Note the line where "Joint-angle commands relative" appears in the data below; write it out exactly, along with every line that comes after it to the end.

Data excerpt —
▼▼▼
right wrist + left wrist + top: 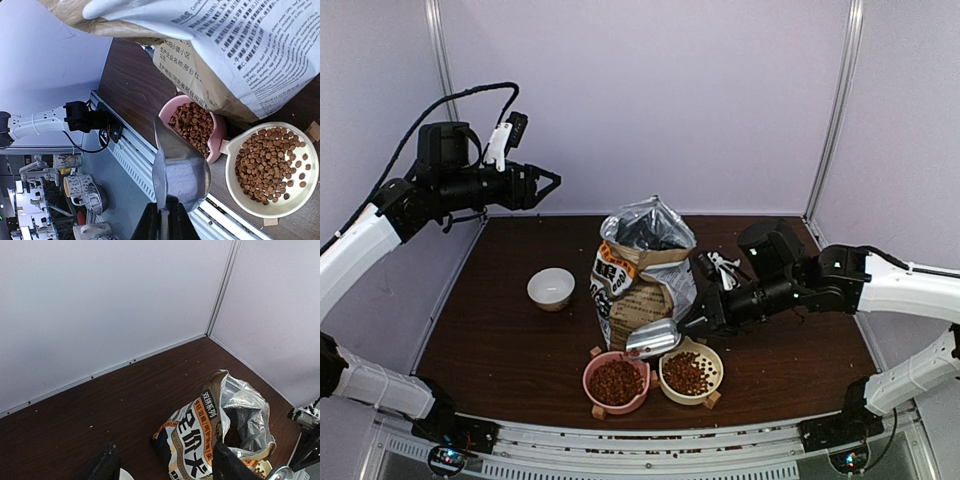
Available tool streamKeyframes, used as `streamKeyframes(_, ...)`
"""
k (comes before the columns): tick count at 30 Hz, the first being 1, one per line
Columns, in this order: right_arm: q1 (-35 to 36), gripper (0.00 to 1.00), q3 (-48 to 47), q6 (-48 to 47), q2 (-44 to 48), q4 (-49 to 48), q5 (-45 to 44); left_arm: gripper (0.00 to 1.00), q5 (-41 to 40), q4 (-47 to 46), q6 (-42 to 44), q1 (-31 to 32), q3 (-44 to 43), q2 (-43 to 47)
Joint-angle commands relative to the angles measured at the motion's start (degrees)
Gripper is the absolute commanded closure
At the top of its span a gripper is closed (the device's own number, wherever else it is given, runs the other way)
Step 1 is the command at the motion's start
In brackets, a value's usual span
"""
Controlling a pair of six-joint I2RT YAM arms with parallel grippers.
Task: Serve the pet food
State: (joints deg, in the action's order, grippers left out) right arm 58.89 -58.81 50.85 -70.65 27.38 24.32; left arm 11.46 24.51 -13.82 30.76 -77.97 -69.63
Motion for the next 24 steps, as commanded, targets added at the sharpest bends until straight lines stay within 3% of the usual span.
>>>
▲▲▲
Solution to this problem —
Joint-angle commands relative to the angles measured at the motion's start (degrees)
Gripper is the absolute commanded closure
At the top of its span a gripper is closed (the device's own number, wherever else it is given, runs the other way)
Step 1 is the command at the motion's start
In brackets, a value's usual span
"""
Controlling a pair of six-joint I2RT YAM arms with parallel grippers.
Task: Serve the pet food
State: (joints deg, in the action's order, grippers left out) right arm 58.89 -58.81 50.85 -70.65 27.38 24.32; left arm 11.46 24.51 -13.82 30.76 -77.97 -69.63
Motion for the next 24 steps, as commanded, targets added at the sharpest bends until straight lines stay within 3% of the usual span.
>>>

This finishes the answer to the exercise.